In deze zaak heeft de Hoge Raad op 31 januari 2020 uitspraak gedaan in een cassatieprocedure die was ingesteld door de familie van de erflaatster tegen een arrest van het gerechtshof 's-Hertogenbosch van 19 juni 2018. De familie, vertegenwoordigd door advocaat J.H.M. van Swaaij, stelde dat de pastoor, die tot enig erfgenaam was benoemd in het testament van de erflaatster, onrechtmatig had gehandeld door de erfenis te aanvaarden. De zaak draait om de vraag of het handelen van de pastoor in strijd was met de belangen van de familie, en of er sprake was van een relativiteitsvereiste zoals bedoeld in artikel 6:162 van het Burgerlijk Wetboek.
De Hoge Raad heeft de klachten van de familie beoordeeld en geconcludeerd dat deze niet konden leiden tot vernietiging van het arrest van het hof. De Hoge Raad oordeelde dat het niet nodig was om te motiveren waarom de klachten niet gegrond waren, aangezien de vragen die aan de orde waren niet van belang waren voor de eenheid of ontwikkeling van het recht, zoals gesteld in artikel 81 lid 1 van de Wet op de rechterlijke organisatie.
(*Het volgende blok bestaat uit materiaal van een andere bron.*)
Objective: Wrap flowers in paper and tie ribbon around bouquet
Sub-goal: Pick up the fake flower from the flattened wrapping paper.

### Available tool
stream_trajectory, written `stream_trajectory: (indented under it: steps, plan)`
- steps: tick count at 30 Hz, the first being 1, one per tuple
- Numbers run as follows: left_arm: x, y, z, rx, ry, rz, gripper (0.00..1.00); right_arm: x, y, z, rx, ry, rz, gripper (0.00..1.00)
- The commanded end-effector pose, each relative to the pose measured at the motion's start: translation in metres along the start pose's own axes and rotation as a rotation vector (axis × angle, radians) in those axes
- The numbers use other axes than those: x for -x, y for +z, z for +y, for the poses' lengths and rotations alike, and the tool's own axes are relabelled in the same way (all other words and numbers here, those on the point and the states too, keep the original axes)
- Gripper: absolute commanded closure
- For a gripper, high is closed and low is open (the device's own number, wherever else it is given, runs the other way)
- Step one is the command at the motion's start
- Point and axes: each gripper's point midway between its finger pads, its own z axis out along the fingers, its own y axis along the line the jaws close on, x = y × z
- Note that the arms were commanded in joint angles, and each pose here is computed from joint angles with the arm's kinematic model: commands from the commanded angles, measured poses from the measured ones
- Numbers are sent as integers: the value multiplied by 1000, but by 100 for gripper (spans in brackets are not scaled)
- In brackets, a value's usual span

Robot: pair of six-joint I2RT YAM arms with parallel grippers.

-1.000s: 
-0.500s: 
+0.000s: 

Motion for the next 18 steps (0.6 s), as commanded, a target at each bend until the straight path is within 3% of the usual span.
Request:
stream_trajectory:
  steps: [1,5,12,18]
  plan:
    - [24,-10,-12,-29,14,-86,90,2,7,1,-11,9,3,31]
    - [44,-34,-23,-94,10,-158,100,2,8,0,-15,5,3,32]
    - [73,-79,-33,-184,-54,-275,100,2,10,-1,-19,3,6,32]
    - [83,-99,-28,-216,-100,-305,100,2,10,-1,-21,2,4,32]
De Hoge Raad heeft het beroep van de familie verworpen en hen veroordeeld in de kosten van het geding in cassatie. De kosten aan de zijde van de kerk werden begroot op € 865,34 aan verschotten en € 2.200,-- voor salaris, vermeerderd met wettelijke rente indien de familie deze kosten niet binnen veertien dagen na de uitspraak heeft voldaan.